QDBM's advantages are:
The gatherer is much faster now on systems which gather over fast links like local network. In this scenario, the bottleneck still seems to be the database access, especially when gathering large amount (some GBs) of data on current hardware (ix86, 650MHz, IDE harddisks).
While QDBM increased the gathering speed quite a lot in this scenario, the gatherer still suffers from the phenomenon of wild harddisk activity without actually doing any collection. Even though it happens much later than with GDBM, this still needs some investigation. It seems to be a filesystem buffer issue of the underlying OS, so perhaps this is the reason why there are/were some databases making raw access to the disk bypassing the filesystem layer of the OS.
The improved speed won't be noticeable in situations where the bandwidth is the main limiting factor, of course and there is still some work to be done.

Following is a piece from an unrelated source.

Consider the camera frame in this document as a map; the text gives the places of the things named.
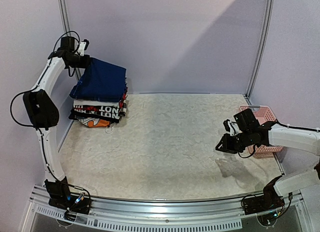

In an additional attempt to speed up the gathering, the default configuration was changed to not to sort keywords, which saves two forks (sort and uniq) for each document. This will make summaries larger but I have to check if I can get rid of the "keywords" attribute alltogether or have to write a function to create word list. However, this will depends on how we will map SOIF to XML.
I will also get rid of URI attribute from summaries, which was just introduced to improve the search results when using Glimpse.
Current integration QDBM to Harvest is ugly but makes it easy to tweak the parameters. This will be cleaned up after fine tuning of QDBM parameters.